⇒北朝鮮軍が、国連軍を海に追い落とすべく、釜山橋頭保の戦い(1950年8月〜9月)
 https://ja.wikipedia.org/wiki/%E9%87%9C%E5%B1%B1%E6%A9%8B%E9%A0%AD%E5%A0%A1%E3%81%AE%E6%88%A6%E3%81%84
 を行っていた真っ最中に、毛沢東がこのような警告を米国に対して発したのは、
 北朝鮮がこの戦いに勝てないことを見通していた上で、国連軍を38度線以北にまで
 進撃させないように予め釘を刺した、と想像されます。
 それに対する、このようなトルーマン、というか米政府上層部の対応は、天然という
 形容がぴったりきそうな残念なものだったわけです。


「<毛沢東は、>仁川上陸作戦についても、<現地中共参謀の上申を受けたところの、
事実上の朝鮮派遣中共軍総司令官の周恩来の報告に基づき(☆)、>その可能性を予測し
金日成に警告を与えていたが、金日成は警告を無視したため、北朝鮮軍は<9月15日の>
仁川への国連軍の上陸作戦を阻止できず、<容易に>38度線突破を許す事になった
ことに幻滅していた。 <毛沢東は、米国への最終的>警告<も>外交ルートを通じて
<行っ>ている。
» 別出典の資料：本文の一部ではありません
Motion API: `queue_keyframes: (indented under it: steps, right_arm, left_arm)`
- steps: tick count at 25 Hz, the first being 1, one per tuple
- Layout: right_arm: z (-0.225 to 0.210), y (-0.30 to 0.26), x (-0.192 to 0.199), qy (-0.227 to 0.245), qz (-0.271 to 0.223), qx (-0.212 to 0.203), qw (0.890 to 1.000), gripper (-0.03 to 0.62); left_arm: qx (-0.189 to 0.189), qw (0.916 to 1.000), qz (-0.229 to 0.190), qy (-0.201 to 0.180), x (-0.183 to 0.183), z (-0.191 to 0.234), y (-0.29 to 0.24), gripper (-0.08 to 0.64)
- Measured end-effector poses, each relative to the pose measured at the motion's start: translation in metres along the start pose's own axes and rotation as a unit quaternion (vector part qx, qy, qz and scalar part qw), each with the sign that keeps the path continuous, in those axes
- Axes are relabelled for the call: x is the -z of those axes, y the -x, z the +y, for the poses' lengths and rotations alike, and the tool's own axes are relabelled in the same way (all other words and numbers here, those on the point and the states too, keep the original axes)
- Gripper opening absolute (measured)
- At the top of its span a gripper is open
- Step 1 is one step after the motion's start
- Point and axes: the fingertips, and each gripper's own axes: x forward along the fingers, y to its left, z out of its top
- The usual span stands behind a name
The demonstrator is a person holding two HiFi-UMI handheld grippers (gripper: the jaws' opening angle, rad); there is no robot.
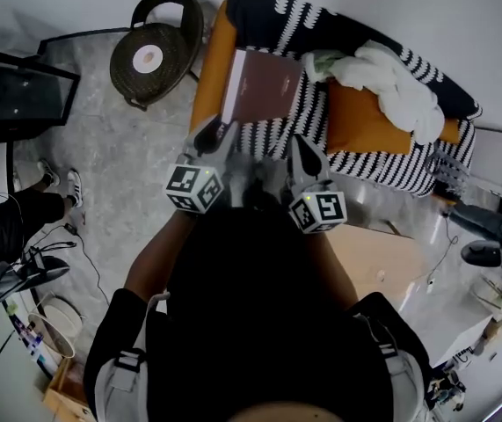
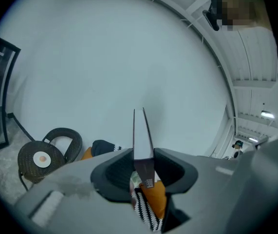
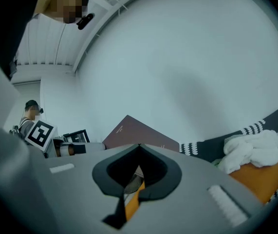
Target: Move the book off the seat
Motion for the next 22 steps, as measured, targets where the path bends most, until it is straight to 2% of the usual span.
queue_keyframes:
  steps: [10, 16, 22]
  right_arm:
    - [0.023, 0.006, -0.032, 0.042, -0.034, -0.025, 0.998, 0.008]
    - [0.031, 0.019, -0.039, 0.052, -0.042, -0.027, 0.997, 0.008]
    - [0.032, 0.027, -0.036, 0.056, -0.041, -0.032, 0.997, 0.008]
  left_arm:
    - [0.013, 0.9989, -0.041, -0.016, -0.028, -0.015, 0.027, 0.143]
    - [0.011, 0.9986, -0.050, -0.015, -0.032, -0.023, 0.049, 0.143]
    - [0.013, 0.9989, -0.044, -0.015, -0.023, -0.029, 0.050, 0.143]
<すなわち、>インドの<駐中>大使カヴァーラム・バニッカーは
10月2日の深夜に周恩来の自宅に呼ばれ、周より「もし<米>軍が38度線を越えたら、
<中共>は参戦せざるを得ない」と伝えられた。バニッカーは10月3日深夜1時30分に
インド本国に報告し、朝には<ちょっと前まで宗主国であった英国の>首相にも伝えられ、
ほどなく<米>国務省にも届いたが、・・・アチソンはバニッカーを信用しておらず
この情報が活かされる事はなかったが、実際は正確な情報であった。」(★)

⇒中共当局、とりわけ、毛沢東の、国際政治軍事情勢把握・対処能力の卓越さに、
 改めて感心させられます。(彼は、内政面でこそ、大きな失敗を繰り返しましたが・・。)
 仮に米国がこの最終警告に従ったら、それを手柄にすべく、北朝鮮には警告を発した
 旨を伝えてあったと思われますが、毛沢東は、米国はこの警告を無視するだろう、
 と読んでいたのではないでしょうか。